::: Given entries :::

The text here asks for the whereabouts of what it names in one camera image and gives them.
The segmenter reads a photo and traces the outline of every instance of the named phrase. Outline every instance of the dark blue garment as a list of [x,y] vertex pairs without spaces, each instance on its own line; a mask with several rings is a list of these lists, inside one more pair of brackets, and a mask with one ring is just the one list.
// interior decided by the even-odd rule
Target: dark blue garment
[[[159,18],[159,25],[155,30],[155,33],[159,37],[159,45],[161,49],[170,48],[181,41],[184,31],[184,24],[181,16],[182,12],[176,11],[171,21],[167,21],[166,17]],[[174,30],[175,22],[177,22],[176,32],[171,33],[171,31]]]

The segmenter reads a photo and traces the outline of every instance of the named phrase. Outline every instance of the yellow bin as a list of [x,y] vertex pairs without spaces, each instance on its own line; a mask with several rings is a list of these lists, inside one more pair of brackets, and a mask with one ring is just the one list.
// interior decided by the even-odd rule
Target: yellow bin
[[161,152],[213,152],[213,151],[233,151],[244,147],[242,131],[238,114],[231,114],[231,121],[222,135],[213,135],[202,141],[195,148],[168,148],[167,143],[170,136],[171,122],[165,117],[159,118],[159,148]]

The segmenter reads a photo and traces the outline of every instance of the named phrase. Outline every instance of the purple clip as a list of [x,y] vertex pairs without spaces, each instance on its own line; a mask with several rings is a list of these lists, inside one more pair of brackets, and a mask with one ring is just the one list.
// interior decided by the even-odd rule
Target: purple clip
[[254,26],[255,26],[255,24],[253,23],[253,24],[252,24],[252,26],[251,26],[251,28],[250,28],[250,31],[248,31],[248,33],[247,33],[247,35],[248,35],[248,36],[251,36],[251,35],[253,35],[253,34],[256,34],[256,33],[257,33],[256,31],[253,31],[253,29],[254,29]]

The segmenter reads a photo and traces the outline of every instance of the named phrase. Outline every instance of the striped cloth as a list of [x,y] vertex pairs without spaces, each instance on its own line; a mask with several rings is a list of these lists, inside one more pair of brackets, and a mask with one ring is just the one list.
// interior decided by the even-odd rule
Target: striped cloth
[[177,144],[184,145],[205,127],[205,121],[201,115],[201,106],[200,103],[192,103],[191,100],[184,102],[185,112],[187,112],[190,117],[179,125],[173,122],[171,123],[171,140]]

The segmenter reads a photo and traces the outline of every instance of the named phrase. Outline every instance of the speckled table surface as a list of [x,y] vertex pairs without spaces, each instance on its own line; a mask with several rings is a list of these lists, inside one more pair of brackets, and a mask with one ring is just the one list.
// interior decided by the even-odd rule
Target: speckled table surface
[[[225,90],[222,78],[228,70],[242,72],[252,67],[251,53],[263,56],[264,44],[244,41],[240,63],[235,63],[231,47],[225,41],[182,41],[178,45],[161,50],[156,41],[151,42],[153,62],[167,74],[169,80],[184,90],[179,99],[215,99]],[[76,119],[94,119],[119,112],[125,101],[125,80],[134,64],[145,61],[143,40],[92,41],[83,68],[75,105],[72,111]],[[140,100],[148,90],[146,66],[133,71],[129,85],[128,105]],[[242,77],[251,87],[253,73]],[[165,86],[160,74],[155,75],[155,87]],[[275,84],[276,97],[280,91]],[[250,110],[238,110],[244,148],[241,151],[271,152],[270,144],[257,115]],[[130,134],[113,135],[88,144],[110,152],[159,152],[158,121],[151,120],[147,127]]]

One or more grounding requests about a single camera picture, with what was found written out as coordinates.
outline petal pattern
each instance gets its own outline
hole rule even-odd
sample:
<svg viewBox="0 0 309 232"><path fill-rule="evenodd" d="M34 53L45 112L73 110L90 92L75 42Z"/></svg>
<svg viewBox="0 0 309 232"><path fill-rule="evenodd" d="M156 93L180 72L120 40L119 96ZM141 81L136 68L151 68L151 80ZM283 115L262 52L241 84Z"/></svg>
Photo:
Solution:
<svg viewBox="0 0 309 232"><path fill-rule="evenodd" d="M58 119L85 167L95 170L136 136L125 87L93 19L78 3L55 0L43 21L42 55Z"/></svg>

:::

- The task:
Would you transcribe all of the data, keeping each line exact?

- Answer to this task:
The text here asks for the whereabouts of what it names in one camera image and gives them.
The segmenter reads a photo and traces the outline of every instance of the named phrase. Outline every instance of the dark blue garment as a list of [x,y] vertex pairs without spaces, each instance on its own line; a mask with several rings is a list of these lists, inside one more pair of brackets, and a mask with one ring is just the one list.
// interior decided by the even-odd rule
Target: dark blue garment
[[[159,18],[159,25],[155,30],[155,33],[159,37],[159,45],[161,49],[170,48],[181,41],[184,31],[184,24],[181,16],[182,12],[176,11],[171,21],[167,21],[166,17]],[[174,30],[175,22],[177,22],[176,32],[171,33],[171,31]]]

The segmenter reads a photo and traces the outline of every instance of the named phrase. Outline every instance of the yellow bin as a list of [x,y] vertex pairs without spaces, each instance on its own line; a mask with several rings is a list of these lists, inside one more pair of brackets, and a mask with one ring is just the one list.
// interior decided by the even-odd rule
Target: yellow bin
[[161,152],[213,152],[213,151],[233,151],[244,147],[242,131],[238,114],[231,114],[231,121],[222,135],[213,135],[202,141],[195,148],[168,148],[167,143],[170,136],[171,122],[165,117],[159,118],[159,148]]

The segmenter reads a photo and traces the outline of every instance of the named phrase. Outline every instance of the purple clip as a list of [x,y] vertex pairs without spaces, each instance on its own line; a mask with several rings is a list of these lists, inside one more pair of brackets, and a mask with one ring is just the one list.
// interior decided by the even-odd rule
Target: purple clip
[[254,26],[255,26],[255,24],[253,23],[253,24],[252,24],[252,26],[251,26],[251,28],[250,28],[250,31],[248,31],[248,33],[247,33],[247,35],[248,35],[248,36],[251,36],[251,35],[253,35],[253,34],[256,34],[256,33],[257,33],[256,31],[253,31],[253,29],[254,29]]

The segmenter reads a photo and traces the outline of every instance of the named phrase. Outline every instance of the striped cloth as a list of [x,y] vertex pairs without spaces, each instance on its own line; a mask with several rings is a list of these lists, inside one more pair of brackets, and a mask with one ring is just the one list.
// interior decided by the even-odd rule
Target: striped cloth
[[177,144],[184,145],[205,127],[205,121],[201,115],[201,106],[200,103],[192,103],[191,100],[184,102],[185,112],[187,112],[190,117],[179,125],[173,122],[171,123],[171,140]]

The segmenter reads a photo and traces the outline of every instance of the named phrase. Outline every instance of the speckled table surface as a list of [x,y] vertex pairs without spaces, each instance on its own line; a mask with several rings is a list of these lists, inside one more pair of brackets, and a mask with one ring is just the one list.
// interior decided by the even-odd rule
Target: speckled table surface
[[[225,90],[222,78],[228,70],[242,72],[252,67],[251,53],[263,56],[264,44],[244,41],[240,63],[235,63],[231,47],[225,41],[182,41],[178,45],[161,50],[156,41],[151,42],[153,62],[167,74],[169,80],[184,90],[179,99],[215,99]],[[76,119],[94,119],[119,112],[125,101],[125,80],[134,64],[145,61],[143,40],[92,41],[83,68],[75,105],[72,111]],[[140,100],[148,90],[146,66],[133,71],[129,85],[128,105]],[[242,77],[251,87],[253,73]],[[165,86],[160,74],[155,75],[155,87]],[[275,84],[276,97],[280,91]],[[250,110],[238,110],[244,148],[241,151],[271,152],[270,144],[257,115]],[[130,134],[113,135],[88,144],[110,152],[159,152],[158,121],[151,120],[147,127]]]

One or more grounding requests about a single camera picture, with what was found written out as coordinates.
outline petal pattern
each instance gets its own outline
hole rule even-odd
sample:
<svg viewBox="0 0 309 232"><path fill-rule="evenodd" d="M34 53L45 112L73 110L90 92L75 42Z"/></svg>
<svg viewBox="0 0 309 232"><path fill-rule="evenodd" d="M156 93L180 72L120 40L119 96ZM141 81L136 68L151 68L151 80ZM283 115L262 52L241 84Z"/></svg>
Photo:
Solution:
<svg viewBox="0 0 309 232"><path fill-rule="evenodd" d="M58 119L85 167L95 170L136 136L125 87L93 19L78 3L55 0L43 21L42 55Z"/></svg>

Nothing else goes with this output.